### YOUR TASK
Once every line holding "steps" in the listing below has been found, give their number and nothing more.
---
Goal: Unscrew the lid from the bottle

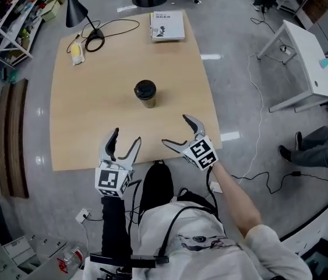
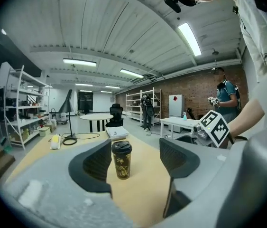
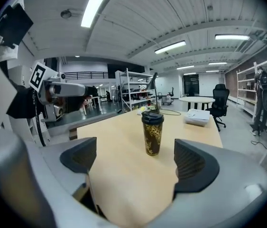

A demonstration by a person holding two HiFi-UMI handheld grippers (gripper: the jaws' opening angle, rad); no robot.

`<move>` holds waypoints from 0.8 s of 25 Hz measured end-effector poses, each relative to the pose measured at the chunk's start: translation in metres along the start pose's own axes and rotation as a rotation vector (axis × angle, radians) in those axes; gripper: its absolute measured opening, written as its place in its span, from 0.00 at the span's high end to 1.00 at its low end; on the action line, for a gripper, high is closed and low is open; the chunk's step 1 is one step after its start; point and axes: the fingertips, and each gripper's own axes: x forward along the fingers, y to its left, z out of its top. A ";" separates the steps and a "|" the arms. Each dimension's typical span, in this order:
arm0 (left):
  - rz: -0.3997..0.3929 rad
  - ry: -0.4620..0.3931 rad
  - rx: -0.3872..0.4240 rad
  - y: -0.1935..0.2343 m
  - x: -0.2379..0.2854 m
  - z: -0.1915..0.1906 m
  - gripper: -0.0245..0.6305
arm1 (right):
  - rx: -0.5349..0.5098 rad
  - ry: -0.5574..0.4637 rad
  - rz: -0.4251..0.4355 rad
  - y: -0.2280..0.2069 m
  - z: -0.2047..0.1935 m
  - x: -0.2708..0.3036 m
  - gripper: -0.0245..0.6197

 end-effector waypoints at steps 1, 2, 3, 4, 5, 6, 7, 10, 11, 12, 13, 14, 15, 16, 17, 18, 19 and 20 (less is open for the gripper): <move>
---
### COMPLETED TASK
2